▸ **Required action**
Lines that include the string "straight" are the ones to copy from the entries below.

▸ **Extracted entries**
══════

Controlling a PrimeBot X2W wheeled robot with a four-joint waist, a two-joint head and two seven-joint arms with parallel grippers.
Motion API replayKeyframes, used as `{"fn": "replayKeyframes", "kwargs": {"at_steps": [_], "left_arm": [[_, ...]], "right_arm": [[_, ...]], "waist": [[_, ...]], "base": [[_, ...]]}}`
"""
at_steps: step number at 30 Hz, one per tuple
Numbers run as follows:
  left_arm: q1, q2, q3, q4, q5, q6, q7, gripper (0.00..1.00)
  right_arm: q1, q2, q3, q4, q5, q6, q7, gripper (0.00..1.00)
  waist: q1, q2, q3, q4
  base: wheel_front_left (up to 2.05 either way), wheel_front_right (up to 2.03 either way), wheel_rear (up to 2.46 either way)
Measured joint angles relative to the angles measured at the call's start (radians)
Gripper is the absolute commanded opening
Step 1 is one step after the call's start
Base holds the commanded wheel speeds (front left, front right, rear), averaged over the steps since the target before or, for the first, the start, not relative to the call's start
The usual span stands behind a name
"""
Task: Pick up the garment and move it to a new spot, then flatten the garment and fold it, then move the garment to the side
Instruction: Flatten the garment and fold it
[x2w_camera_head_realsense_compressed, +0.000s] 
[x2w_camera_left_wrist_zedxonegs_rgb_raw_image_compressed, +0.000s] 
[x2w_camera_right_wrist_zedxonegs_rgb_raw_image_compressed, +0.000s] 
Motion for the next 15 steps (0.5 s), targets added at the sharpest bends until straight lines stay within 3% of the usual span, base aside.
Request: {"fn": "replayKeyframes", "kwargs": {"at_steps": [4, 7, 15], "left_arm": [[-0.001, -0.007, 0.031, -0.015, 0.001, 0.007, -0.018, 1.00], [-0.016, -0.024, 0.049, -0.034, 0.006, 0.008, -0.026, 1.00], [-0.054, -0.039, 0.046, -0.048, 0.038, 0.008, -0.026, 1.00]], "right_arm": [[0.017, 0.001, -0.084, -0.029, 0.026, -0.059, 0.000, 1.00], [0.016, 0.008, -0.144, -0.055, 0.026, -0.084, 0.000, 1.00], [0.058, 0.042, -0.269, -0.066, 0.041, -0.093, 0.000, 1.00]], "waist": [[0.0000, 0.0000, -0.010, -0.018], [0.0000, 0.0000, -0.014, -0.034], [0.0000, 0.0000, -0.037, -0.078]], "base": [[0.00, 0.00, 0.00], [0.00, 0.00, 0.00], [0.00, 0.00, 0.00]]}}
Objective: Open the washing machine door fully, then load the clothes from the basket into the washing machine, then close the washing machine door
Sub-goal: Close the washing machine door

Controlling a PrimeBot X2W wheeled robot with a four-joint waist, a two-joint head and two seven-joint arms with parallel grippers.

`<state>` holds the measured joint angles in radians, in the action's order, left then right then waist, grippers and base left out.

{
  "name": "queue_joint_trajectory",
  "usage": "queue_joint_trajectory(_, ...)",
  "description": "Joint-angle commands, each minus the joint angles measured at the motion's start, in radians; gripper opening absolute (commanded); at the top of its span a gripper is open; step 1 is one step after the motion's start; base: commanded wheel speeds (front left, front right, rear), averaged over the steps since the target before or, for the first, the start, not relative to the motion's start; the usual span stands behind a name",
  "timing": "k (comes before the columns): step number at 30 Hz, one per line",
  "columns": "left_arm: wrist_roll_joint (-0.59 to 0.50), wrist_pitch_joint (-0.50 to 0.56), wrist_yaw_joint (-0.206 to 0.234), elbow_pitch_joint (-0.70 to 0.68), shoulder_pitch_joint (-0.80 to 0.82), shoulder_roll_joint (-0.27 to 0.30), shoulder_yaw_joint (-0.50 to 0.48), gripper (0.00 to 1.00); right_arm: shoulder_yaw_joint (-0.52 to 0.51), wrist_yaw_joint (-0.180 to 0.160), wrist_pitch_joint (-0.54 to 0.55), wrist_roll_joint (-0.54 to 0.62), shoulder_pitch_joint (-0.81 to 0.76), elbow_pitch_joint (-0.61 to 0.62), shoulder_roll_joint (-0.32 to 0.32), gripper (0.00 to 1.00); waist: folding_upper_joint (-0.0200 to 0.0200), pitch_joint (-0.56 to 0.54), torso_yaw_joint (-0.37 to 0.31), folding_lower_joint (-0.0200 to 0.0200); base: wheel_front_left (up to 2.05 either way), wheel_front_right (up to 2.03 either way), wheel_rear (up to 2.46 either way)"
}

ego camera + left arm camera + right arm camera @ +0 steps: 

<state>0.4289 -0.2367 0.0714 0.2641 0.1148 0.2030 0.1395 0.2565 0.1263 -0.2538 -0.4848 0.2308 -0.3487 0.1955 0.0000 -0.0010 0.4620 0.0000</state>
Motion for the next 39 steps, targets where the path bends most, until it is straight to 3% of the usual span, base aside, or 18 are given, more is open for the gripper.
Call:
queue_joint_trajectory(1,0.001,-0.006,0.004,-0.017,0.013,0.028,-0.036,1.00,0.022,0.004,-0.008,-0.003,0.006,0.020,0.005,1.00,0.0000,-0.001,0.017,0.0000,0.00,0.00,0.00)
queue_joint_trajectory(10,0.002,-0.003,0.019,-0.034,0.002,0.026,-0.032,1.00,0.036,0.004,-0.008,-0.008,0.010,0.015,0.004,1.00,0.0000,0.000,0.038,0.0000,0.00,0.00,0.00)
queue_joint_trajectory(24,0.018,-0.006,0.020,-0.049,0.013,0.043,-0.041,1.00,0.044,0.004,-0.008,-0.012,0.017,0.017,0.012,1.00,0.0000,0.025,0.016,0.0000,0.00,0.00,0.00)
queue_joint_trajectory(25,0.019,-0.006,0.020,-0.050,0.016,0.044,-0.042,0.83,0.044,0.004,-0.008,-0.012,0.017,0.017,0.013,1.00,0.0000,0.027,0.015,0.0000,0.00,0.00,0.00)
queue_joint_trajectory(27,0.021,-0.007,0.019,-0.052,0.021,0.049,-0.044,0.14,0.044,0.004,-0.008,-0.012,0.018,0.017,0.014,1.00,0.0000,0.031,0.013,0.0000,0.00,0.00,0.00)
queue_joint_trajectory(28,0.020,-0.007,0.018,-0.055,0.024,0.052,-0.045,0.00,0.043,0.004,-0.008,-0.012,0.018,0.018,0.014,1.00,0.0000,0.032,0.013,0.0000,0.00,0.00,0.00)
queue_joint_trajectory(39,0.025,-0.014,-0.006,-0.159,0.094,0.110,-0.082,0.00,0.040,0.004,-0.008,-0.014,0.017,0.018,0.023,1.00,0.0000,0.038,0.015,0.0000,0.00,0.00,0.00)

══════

▸ **Answer to the exercise**
Motion for the next 15 steps (0.5 s), targets added at the sharpest bends until straight lines stay within 3% of the usual span, base aside.
Motion for the next 39 steps, targets where the path bends most, until it is straight to 3% of the usual span, base aside, or 18 are given, more is open for the gripper.

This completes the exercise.